I am not saying everything is hunky dory with the FDA. Their stamp of approval gives a false sense of security. They impede the development of lifesaving drugs with needless bureaucracy. Its MedWatch program provides early warning for harmful drug reactions and interactions; no private entity could or would do that.

Underwriters Laboratories and Consumer Reports are better examples than Walmart. Walmart's main concern is profitability per unit of shelf space. But even an independent advocate like Edmunds eventually sold out to the industry it monitored.

In short, a private watchdog can (and does) become just as complacent, bureaucratic, and captured as government agencies.

Look at the credit rating agencies. That turned out really well, not that regulators did any better. You can't eliminate the principal-agent, moral hazard, and adverse selection problem by privatizing it. Some firms just consider lawsuits part of their cost analysis.

But I'm always keen on private alternatives and agency reforms whenever possible.
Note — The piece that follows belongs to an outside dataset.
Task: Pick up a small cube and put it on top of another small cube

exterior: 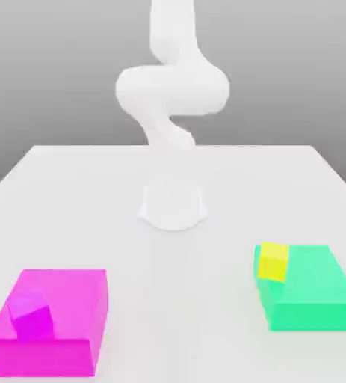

The FDA isn't the worst federal agency, although its scope and budget make it an easy target for criticsm. Maybe they need a better PR campaign with more transparency. There is so much they do, their failures are more visible than their millions of successes.

Anonymous said...

It is a very pathetic way of representation. I always feel shy about food truck wars. Live in peace, no war.
used digger derricks

Dr Ralph said...

Nick - it's occasionally scary (but a little comforting) just how much you and I agree on.

While there is plenty to dislike (and make fun of) about some regulations, it's important to remember most of them are there to address real issues. Your points are well taken.

Are you still planning to head out our way soon?

Michel said...

food truck war is a very unwelcoming thing in the world. Personally I hate it.Food truck war must be stopped.
used digger derricks

Nick Rowe said...

Yes, Ralph, I'll be arriving in Big D next Monday afternoon.

Hope to see you then. There's nothing on my schedule Monday night if you and WS are available.

On Tuesday evening I know we have a planned reception to attend.

I have no confirmed plans for Wednesday or Thursday evening, but since this is our annual pow wow of analysts across the nation, I'm sure my colleagues will want to par-tay together.